__Problem to work on__.
When the string "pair" is part of a line in the data below, report the whole line.

__Provided entries__.
------------------------------

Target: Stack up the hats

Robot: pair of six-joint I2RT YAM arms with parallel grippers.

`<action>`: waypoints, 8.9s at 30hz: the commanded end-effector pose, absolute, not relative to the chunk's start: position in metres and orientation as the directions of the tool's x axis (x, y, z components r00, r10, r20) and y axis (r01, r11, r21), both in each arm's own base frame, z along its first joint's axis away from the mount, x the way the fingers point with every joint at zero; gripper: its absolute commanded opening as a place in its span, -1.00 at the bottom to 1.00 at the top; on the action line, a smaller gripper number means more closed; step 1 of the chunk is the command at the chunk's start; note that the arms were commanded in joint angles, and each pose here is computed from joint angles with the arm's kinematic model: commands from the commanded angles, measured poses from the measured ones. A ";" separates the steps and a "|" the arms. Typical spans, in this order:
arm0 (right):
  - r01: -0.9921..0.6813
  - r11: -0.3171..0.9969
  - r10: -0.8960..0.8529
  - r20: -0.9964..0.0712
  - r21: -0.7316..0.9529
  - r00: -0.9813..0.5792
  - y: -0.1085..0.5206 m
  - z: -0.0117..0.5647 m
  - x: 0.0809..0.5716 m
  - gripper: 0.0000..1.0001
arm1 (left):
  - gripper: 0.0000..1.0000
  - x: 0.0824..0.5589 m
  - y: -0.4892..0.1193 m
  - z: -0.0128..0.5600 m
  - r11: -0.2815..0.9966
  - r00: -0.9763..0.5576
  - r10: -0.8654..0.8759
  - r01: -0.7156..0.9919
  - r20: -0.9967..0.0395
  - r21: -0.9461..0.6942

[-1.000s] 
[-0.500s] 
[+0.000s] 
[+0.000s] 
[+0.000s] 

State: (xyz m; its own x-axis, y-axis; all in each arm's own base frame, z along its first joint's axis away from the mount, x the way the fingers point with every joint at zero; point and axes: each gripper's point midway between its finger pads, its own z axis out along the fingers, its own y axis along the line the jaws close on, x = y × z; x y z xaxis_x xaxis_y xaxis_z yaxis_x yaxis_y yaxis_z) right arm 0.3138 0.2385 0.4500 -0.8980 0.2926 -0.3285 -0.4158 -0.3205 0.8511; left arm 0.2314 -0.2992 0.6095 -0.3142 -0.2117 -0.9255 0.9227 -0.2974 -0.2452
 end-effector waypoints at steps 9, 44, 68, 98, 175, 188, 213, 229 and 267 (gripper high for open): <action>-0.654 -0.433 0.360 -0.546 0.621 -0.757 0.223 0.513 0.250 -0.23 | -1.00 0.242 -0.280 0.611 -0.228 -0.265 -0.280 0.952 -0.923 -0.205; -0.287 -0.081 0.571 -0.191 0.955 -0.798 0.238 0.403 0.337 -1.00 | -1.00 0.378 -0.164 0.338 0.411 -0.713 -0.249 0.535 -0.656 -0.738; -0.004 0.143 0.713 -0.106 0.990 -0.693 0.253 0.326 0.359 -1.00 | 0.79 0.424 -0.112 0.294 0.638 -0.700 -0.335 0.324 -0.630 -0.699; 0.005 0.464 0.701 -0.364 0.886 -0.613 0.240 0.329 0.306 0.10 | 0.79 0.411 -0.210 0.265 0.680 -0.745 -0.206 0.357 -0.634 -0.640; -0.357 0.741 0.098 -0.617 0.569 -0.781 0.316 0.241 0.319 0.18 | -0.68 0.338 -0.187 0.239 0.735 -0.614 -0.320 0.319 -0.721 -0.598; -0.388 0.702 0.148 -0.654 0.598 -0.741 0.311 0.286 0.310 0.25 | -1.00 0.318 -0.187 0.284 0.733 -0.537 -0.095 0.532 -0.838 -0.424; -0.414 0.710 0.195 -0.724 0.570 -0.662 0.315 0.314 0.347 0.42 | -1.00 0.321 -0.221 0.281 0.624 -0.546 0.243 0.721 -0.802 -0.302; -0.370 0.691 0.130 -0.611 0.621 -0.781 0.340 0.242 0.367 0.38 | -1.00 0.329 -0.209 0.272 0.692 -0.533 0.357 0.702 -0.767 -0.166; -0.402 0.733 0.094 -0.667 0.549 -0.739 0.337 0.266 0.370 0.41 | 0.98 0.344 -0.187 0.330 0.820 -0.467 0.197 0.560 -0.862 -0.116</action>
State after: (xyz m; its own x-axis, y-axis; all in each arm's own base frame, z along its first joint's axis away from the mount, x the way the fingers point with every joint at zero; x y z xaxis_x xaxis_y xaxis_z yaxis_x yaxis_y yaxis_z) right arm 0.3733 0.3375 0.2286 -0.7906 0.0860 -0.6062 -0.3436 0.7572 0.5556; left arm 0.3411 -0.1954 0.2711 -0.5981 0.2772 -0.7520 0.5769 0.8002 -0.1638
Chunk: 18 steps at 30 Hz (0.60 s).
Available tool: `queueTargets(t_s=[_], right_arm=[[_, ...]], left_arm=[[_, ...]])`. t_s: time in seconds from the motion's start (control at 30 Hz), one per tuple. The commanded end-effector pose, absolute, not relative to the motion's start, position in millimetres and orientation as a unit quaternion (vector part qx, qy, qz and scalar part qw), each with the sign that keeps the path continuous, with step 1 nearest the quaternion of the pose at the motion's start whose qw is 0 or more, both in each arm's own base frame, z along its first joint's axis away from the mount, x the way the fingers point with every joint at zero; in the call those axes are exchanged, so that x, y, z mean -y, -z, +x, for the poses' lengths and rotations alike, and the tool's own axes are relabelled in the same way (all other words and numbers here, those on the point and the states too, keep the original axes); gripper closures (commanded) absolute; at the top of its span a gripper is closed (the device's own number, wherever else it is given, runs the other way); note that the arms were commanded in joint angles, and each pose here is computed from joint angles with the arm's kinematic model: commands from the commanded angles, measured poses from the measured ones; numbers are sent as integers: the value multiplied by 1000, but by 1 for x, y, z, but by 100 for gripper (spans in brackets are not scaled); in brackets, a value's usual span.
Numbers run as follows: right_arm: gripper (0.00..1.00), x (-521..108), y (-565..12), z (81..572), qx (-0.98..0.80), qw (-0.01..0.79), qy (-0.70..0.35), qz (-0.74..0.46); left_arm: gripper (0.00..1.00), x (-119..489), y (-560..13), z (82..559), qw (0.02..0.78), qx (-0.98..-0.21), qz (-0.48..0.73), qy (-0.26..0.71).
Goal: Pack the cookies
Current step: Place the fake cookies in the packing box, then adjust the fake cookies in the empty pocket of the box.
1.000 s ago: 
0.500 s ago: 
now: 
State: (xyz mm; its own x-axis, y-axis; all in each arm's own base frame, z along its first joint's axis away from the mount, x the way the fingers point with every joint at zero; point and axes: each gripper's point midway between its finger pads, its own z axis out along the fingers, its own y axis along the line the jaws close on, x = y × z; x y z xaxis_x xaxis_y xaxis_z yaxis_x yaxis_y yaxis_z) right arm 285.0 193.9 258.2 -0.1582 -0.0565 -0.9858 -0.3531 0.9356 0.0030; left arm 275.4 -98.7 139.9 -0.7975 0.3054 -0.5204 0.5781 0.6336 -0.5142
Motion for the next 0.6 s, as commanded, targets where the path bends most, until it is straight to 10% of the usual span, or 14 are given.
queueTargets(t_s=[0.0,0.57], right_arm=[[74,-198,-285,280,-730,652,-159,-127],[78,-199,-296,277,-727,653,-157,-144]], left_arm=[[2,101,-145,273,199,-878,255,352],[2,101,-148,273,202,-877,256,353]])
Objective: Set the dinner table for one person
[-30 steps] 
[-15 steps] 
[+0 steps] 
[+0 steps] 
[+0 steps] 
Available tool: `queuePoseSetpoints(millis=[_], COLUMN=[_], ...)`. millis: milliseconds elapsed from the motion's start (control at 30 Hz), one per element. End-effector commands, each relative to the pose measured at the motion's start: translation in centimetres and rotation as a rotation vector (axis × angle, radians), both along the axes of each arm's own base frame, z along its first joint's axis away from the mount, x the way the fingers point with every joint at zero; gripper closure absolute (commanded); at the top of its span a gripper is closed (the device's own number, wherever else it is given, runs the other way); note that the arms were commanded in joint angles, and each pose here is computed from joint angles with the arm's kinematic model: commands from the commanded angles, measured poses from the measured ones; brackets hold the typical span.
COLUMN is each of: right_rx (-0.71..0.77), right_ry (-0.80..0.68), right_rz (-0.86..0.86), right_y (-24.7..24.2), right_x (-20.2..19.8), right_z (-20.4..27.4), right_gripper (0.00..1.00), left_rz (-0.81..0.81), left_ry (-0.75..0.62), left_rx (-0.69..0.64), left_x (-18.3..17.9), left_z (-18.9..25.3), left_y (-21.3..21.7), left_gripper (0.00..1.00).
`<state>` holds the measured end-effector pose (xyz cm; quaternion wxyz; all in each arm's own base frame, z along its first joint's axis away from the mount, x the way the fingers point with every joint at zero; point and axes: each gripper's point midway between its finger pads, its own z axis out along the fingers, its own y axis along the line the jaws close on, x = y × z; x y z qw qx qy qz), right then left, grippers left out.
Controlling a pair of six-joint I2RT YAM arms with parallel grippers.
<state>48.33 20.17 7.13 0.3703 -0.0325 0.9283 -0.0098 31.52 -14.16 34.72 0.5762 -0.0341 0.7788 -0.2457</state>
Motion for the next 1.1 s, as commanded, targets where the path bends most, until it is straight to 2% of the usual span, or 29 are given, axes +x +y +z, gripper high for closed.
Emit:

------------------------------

__Response to this exercise__.
Robot: pair of six-joint I2RT YAM arms with parallel grippers.
Controlling a pair of six-joint I2RT YAM arms with parallel grippers.

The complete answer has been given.